La stagnation de la productivité depuis 20 ans s’explique par un tissu productif composé de très nombreuses TPE/PME familiales dont beaucoup n’ont pas de plan de succession, et par un niveau insuffisant des investissements de R&D (1,5% du PIB) et productifs (malgré des incitations fiscales). S’y ajoutent divers facteurs qui affectent le climat des affaires : une administration bureaucratique et peu numérique, une justice lente, un marché du travail peu efficace, des secteurs d’activités peu ouverts à la concurrence, un réseau d’infrastructures qui reste à développer et moderniser. Des lourdeurs sont générées par les dispositifs de lutte contre les mafias, qui restent très actives et destructrices de valeur.
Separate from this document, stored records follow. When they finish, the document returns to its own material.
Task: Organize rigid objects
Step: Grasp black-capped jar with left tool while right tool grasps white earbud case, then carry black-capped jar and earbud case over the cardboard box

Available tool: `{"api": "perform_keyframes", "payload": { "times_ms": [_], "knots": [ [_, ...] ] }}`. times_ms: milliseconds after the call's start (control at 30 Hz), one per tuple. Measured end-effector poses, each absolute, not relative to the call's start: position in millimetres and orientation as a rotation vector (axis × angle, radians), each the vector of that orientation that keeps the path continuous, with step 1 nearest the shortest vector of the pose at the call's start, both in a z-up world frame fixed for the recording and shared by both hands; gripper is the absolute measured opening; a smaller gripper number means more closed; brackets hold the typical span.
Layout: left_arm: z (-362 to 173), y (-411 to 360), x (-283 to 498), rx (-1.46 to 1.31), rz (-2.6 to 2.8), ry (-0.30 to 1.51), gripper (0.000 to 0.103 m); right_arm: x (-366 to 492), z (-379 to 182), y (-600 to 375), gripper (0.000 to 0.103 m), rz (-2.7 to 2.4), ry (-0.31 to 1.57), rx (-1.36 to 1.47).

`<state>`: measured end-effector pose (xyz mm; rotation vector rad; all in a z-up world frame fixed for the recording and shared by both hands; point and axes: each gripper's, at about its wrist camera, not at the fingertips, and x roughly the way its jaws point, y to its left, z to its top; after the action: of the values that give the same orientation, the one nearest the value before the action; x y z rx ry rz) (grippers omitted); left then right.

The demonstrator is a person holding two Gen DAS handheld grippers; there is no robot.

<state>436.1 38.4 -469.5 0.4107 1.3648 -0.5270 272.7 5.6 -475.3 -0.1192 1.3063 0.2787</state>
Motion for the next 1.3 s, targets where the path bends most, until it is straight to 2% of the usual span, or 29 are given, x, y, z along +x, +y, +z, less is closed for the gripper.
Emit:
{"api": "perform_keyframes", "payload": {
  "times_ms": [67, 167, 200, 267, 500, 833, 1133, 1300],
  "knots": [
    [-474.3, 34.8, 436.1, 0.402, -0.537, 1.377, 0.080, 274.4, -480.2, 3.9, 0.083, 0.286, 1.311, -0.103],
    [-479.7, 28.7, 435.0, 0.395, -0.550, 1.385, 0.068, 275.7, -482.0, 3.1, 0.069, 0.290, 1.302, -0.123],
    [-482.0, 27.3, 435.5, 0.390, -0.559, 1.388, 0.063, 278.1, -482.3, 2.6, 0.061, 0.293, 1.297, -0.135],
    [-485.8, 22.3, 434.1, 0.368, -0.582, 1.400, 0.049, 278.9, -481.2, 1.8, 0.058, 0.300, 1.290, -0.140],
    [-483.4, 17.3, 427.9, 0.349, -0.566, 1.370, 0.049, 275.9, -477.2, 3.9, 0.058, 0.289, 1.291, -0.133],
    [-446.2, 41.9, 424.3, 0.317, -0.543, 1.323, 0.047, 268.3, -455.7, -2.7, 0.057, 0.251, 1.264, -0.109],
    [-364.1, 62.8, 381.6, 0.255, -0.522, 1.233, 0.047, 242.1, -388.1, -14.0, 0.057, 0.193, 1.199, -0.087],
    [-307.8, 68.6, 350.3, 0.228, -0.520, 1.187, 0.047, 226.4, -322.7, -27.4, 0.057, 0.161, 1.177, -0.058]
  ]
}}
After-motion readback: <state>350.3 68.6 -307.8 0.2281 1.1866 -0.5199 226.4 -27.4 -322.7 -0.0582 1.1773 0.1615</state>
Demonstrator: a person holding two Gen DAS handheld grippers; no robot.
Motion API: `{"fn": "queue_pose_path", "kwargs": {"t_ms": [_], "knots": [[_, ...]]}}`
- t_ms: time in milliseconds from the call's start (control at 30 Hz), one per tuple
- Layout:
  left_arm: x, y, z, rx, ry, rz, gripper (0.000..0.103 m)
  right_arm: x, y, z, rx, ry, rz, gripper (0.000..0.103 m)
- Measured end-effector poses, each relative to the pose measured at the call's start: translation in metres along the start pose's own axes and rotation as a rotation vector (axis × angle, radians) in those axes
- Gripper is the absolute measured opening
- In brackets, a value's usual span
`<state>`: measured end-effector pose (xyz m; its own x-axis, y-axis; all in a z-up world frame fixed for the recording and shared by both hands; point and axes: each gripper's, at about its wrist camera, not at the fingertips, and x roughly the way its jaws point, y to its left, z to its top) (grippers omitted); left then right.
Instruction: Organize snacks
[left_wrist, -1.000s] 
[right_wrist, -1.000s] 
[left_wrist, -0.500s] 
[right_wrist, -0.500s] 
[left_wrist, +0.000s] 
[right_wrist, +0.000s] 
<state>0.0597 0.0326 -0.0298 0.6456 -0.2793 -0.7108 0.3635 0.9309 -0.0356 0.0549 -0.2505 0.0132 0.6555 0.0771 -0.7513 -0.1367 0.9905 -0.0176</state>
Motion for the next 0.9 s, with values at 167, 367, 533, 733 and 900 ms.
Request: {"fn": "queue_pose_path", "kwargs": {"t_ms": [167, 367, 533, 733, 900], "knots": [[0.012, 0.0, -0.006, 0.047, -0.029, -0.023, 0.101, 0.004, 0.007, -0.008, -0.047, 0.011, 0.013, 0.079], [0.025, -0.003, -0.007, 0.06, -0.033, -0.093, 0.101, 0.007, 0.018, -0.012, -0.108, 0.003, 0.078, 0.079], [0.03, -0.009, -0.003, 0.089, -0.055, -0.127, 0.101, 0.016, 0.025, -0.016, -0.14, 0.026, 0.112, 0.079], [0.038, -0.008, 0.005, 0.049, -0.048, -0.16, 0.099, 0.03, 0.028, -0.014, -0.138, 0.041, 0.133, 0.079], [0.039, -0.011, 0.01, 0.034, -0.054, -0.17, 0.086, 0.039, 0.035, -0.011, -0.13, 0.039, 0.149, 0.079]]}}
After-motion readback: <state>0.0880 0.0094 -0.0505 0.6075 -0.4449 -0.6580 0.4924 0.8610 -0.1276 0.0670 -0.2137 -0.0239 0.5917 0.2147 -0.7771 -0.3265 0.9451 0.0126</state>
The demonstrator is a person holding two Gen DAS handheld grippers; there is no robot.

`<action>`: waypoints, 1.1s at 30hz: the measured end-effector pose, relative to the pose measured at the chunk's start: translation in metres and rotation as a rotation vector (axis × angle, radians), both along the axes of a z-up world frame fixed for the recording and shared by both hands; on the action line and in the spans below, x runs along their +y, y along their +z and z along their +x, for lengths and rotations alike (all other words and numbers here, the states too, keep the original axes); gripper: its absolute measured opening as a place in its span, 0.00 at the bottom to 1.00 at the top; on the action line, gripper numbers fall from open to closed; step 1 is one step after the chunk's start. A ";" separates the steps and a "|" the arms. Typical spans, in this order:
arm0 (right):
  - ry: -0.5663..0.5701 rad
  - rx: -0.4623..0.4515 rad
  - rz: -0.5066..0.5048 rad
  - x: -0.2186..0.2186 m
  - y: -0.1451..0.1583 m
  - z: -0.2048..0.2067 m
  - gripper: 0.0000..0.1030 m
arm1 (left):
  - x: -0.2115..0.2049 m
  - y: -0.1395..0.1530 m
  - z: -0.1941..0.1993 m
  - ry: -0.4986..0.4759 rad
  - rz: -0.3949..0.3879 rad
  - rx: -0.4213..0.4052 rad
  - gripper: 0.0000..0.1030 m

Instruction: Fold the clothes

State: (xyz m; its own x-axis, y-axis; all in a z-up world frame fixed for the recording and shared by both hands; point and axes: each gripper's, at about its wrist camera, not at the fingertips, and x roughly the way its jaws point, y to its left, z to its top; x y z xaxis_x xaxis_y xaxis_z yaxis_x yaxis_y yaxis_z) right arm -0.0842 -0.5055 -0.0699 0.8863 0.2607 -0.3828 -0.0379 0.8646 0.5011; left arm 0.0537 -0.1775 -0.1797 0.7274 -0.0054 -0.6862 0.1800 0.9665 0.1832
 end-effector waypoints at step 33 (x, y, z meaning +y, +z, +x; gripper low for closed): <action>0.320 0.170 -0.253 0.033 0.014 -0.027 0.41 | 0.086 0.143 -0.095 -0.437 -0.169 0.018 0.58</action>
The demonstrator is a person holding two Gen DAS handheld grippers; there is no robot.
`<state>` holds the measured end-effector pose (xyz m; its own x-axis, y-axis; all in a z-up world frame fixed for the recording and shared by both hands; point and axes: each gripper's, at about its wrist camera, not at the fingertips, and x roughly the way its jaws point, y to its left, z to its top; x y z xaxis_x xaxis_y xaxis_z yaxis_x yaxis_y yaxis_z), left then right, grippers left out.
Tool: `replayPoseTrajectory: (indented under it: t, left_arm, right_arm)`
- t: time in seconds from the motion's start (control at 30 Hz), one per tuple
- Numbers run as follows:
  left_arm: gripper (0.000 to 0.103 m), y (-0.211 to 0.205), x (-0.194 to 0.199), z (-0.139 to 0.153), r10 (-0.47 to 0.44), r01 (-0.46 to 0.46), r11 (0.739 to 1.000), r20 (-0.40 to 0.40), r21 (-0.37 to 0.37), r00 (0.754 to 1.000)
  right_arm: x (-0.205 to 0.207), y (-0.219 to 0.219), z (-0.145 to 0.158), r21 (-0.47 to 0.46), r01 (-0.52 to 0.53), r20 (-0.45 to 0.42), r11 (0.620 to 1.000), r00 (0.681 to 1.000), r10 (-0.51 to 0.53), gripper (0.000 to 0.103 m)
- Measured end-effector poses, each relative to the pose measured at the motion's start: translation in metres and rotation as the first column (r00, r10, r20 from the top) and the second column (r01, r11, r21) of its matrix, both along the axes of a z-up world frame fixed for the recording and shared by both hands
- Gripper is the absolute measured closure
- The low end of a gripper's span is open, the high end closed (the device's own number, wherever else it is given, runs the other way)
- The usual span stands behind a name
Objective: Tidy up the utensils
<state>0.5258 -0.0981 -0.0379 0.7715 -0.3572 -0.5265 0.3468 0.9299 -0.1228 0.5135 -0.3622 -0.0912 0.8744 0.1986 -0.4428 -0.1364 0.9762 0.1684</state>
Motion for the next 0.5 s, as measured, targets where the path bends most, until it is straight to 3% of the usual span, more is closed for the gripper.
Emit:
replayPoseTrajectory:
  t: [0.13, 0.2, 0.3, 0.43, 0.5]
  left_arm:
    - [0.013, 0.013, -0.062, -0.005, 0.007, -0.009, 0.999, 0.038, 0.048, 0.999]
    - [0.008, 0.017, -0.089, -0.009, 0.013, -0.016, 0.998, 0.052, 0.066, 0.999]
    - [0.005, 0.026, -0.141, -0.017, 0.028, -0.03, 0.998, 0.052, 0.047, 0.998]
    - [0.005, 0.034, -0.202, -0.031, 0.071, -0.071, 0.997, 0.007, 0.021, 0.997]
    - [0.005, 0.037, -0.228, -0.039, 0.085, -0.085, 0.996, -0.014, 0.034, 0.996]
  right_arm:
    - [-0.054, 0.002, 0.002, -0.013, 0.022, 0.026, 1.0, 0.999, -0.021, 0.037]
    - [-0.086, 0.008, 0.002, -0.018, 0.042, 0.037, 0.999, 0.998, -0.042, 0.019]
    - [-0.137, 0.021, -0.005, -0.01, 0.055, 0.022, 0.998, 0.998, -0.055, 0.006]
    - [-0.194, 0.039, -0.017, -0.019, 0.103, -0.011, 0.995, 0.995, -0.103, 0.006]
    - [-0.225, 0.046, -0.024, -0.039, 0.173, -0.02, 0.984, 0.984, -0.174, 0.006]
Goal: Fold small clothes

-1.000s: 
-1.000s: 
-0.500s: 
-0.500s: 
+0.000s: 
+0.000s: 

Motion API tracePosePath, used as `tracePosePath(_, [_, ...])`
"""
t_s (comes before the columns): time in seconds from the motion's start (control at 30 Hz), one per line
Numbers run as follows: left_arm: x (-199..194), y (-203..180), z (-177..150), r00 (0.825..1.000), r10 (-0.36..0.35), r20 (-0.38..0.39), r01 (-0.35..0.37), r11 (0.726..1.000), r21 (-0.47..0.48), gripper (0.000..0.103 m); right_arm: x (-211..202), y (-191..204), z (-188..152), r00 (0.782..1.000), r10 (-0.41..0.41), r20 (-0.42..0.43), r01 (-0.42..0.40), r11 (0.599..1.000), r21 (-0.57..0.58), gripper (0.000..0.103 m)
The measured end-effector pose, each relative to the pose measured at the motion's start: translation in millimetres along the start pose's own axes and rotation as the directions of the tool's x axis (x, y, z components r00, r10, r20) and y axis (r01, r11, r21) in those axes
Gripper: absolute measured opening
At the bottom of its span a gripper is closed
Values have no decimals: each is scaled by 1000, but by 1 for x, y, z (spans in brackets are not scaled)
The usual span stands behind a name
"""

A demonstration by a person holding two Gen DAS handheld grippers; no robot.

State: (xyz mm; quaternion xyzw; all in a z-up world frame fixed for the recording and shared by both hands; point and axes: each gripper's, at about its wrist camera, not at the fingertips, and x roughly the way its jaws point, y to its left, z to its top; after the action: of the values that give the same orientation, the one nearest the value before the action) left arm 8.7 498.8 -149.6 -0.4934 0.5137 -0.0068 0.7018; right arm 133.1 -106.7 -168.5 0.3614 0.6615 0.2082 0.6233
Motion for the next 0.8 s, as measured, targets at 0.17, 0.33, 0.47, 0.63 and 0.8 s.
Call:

L’enjeu du PNRR (194,4 Md€ du FRR) est de moderniser l’Italie grâce à des réformes structurelles (administration, concurrence, justice, simplification administrative, marchés publics) associées aux investissements publics et privés. Après le 4ème décaissement, l’Italie a perçu 102,4 Md€ soit 52,6% du total des fonds du plan. Le plan de relance est amené à monter en charge d’ici 2026 en dépit de retards liés à des facteurs structurels (incapacité de l’administration à décaisser) et conjoncturels (hausse des prix des produits de base).